All of lore.kernel.org
 help / color / mirror / Atom feed
* [OT] Redundancy eliminating file systems, breaking MD5, donating money to OSDL
@ 2004-01-16 20:22 Timothy Miller
  2004-01-16 20:37 ` Valdis.Kletnieks
  0 siblings, 1 reply; 11+ messages in thread
From: Timothy Miller @ 2004-01-16 20:22 UTC (permalink / raw)
  To: Linux Kernel Mailing List

Recently, I saw a slashdot article that pointed to a site dedicated to 
breaking MD5.  That is, so far, no one has found any two differing 
string which have the same MD5 cksum.  Logically, however, there WILL be 
collisions for any strings longer than the MD5 cksum itself -- we just 
haven't found any.  Well, there's some sort of contest where you can win 
money for breaking MD5 (I think).

Even further back, there was an LKML discussion about various sorts of 
compressing file systems.  One of the subthreads discussed identifying 
identical blocks (using MD5) and pointing them at the same physical 
block on disk.  Naturally, if there WERE two blocks with the same MD5, 
we'd want to check the raw data, just to be sure that there wasn't a 
false positive.

Think about it!  If we had a filesystem that actually DID this, and it 
was in the Linux kernel, it would spread far and wide.  It's bound to 
happen that someone will identify a collision.  We then report that to 
the committee offering the reward and then donate it to OSDL to help 
Linux development.



Yeah, I know... I'm a dork.


^ permalink raw reply	[flat|nested] 11+ messages in thread

* Re: [OT] Redundancy eliminating file systems, breaking MD5, donating money to OSDL
  2004-01-16 20:22 [OT] Redundancy eliminating file systems, breaking MD5, donating money to OSDL Timothy Miller
@ 2004-01-16 20:37 ` Valdis.Kletnieks
  2004-01-16 20:59   ` Timothy Miller
  0 siblings, 1 reply; 11+ messages in thread
From: Valdis.Kletnieks @ 2004-01-16 20:37 UTC (permalink / raw)
  To: Timothy Miller; +Cc: Linux Kernel Mailing List

[-- Attachment #1: Type: text/plain, Size: 1173 bytes --]
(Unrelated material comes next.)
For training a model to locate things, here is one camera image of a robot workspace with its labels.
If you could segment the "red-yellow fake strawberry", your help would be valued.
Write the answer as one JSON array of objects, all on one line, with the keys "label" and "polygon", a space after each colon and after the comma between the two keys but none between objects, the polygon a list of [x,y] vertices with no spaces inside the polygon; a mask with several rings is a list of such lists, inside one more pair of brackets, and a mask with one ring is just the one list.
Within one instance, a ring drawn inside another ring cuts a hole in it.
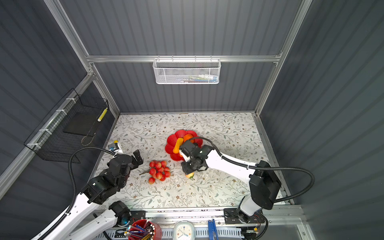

On Fri, 16 Jan 2004 15:22:39 EST, Timothy Miller <miller@techsource.com>  said:

> Think about it!  If we had a filesystem that actually DID this, and it 
> was in the Linux kernel, it would spread far and wide.  It's bound to 
> happen that someone will identify a collision.  We then report that to 
> the committee offering the reward and then donate it to OSDL to help 
> Linux development.

Actually, it's *not* "bound to happen".  Figure out the number of blocks you'd
need to have even a 1% chance of a birthday collision in a 2**128 space.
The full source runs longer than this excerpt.